## Work request
Extract all lines from the data beneath that include the word "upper".

## Supplied data
○ ○ ○

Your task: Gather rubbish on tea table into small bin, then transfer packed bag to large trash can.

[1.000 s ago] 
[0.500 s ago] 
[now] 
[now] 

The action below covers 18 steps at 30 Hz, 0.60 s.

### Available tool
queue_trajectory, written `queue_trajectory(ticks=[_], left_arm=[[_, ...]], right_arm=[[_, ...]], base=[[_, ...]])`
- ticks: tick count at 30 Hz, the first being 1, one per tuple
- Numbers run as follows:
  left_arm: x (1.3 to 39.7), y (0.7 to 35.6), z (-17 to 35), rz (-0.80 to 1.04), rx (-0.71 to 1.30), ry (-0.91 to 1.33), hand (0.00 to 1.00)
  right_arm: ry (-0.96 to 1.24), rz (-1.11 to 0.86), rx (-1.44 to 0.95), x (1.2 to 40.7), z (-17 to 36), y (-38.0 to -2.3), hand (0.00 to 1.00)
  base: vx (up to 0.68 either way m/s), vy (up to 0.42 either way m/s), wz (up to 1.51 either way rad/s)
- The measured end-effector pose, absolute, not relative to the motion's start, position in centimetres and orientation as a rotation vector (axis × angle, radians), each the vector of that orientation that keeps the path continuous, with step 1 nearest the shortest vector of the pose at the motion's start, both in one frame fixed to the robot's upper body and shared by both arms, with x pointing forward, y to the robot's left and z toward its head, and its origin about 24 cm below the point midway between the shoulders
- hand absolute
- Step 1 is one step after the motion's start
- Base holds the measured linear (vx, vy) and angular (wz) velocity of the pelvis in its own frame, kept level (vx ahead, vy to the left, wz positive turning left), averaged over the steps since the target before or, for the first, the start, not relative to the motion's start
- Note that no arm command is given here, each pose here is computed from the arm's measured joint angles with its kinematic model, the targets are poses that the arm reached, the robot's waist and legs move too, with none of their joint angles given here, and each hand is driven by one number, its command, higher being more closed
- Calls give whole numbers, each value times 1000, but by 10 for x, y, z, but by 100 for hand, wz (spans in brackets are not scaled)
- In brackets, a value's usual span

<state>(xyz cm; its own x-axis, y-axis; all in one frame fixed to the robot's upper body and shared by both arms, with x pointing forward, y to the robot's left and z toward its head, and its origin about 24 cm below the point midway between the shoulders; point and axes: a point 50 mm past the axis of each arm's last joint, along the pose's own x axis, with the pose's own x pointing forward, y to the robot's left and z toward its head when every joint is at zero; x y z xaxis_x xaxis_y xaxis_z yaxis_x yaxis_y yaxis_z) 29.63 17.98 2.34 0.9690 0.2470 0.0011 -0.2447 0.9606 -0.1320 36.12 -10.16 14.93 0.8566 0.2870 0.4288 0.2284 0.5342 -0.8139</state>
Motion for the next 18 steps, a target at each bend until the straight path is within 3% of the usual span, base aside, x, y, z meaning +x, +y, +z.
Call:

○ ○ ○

## Response area
- The measured end-effector pose, absolute, not relative to the motion's start, position in centimetres and orientation as a rotation vector (axis × angle, radians), each the vector of that orientation that keeps the path continuous, with step 1 nearest the shortest vector of the pose at the motion's start, both in one frame fixed to the robot's upper body and shared by both arms, with x pointing forward, y to the robot's left and z toward its head, and its origin about 24 cm below the point midway between the shoulders
<state>(xyz cm; its own x-axis, y-axis; all in one frame fixed to the robot's upper body and shared by both arms, with x pointing forward, y to the robot's left and z toward its head, and its origin about 24 cm below the point midway between the shoulders; point and axes: a point 50 mm past the axis of each arm's last joint, along the pose's own x axis, with the pose's own x pointing forward, y to the robot's left and z toward its head when every joint is at zero; x y z xaxis_x xaxis_y xaxis_z yaxis_x yaxis_y yaxis_z) 29.63 17.98 2.34 0.9690 0.2470 0.0011 -0.2447 0.9606 -0.1320 36.12 -10.16 14.93 0.8566 0.2870 0.4288 0.2284 0.5342 -0.8139</state>

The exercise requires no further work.